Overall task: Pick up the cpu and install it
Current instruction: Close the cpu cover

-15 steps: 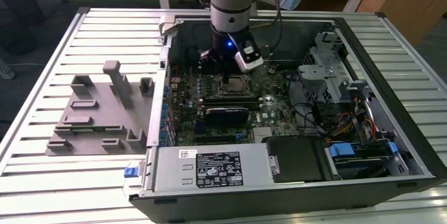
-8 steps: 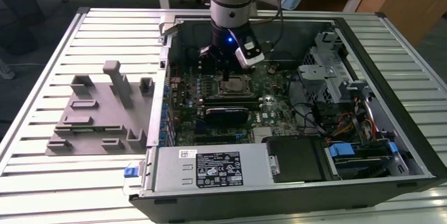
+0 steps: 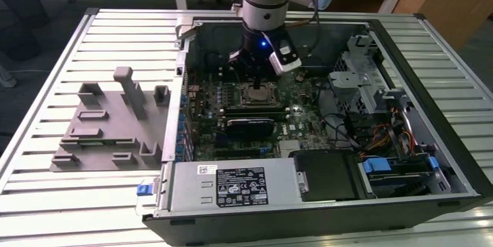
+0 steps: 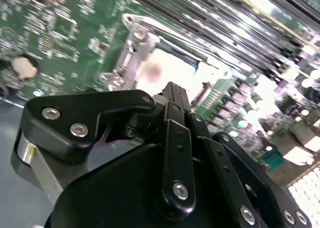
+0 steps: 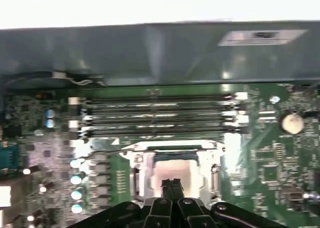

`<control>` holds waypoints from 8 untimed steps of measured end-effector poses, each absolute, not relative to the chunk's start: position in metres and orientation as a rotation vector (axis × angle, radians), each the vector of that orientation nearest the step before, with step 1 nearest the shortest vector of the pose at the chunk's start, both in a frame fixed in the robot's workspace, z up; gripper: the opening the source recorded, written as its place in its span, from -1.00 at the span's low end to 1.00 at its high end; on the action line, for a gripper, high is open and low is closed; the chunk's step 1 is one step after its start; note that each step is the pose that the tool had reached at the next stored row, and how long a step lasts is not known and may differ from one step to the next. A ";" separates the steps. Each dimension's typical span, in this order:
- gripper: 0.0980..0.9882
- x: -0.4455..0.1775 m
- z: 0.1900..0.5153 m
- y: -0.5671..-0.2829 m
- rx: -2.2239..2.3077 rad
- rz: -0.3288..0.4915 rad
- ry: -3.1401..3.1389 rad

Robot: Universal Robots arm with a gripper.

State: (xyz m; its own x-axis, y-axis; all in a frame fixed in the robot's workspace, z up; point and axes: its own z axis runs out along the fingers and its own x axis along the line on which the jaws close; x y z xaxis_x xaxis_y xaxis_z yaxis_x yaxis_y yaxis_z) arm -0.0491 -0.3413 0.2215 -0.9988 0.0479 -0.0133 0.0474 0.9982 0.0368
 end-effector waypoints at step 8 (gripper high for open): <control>-0.98 -0.044 0.226 -0.341 0.075 0.057 3.126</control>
State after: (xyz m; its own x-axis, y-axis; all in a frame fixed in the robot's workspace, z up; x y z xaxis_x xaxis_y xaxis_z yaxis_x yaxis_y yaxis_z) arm -0.0438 -0.3413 0.2264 -0.9988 0.0479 -0.0133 0.0474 0.9982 0.0367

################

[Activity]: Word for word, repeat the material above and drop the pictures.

[Your solution]:
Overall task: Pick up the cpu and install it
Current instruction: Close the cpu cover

-15 steps: 
-8 steps: 
+0 steps: 
+0 steps: 
+0 steps: 

`<control>` holds waypoints from 8 untimed steps of measured end-effector poses, each absolute, not relative to the chunk's start: position in metres and orientation as a rotation vector (axis × angle, radians), each the vector of that orientation nearest the step before, with step 1 nearest the shortest vector of the pose at the chunk's start, both in a frame fixed in the robot's workspace, z up; gripper: the opening the source recorded, written as its place in its span, from -1.00 at the span's low end to 1.00 at its high end; on the action line, for a gripper, high is open and low is closed; the chunk's step 1 is one step after its start; note that each step is the pose that the tool had reached at the next stored row, and how long a step lasts is not known and may differ from one step to the next. A ";" separates the steps. Each dimension's typical span, in this order:
- gripper: 0.0980..0.9882
- x: -0.4455..0.1775 m
- z: 0.1900..0.5153 m
- y: -0.5671..-0.2829 m
- rx: -2.2239..2.3077 rad
- rz: -0.3288..0.4915 rad
- ry: -3.1401..3.1389 rad

Robot: Universal Robots arm with a gripper.

State: (xyz m; its own x-axis, y-axis; all in a frame fixed in the robot's workspace, z up; point and axes: its own z axis runs out along the fingers and its own x axis along the line on which the jaws close; x y z xaxis_x xaxis_y xaxis_z yaxis_x yaxis_y yaxis_z) arm -0.0491 -0.3413 0.2215 -0.9988 0.0479 -0.0133 0.0474 0.9982 0.0368
 end-effector waypoints at step 8 (gripper high for open): <control>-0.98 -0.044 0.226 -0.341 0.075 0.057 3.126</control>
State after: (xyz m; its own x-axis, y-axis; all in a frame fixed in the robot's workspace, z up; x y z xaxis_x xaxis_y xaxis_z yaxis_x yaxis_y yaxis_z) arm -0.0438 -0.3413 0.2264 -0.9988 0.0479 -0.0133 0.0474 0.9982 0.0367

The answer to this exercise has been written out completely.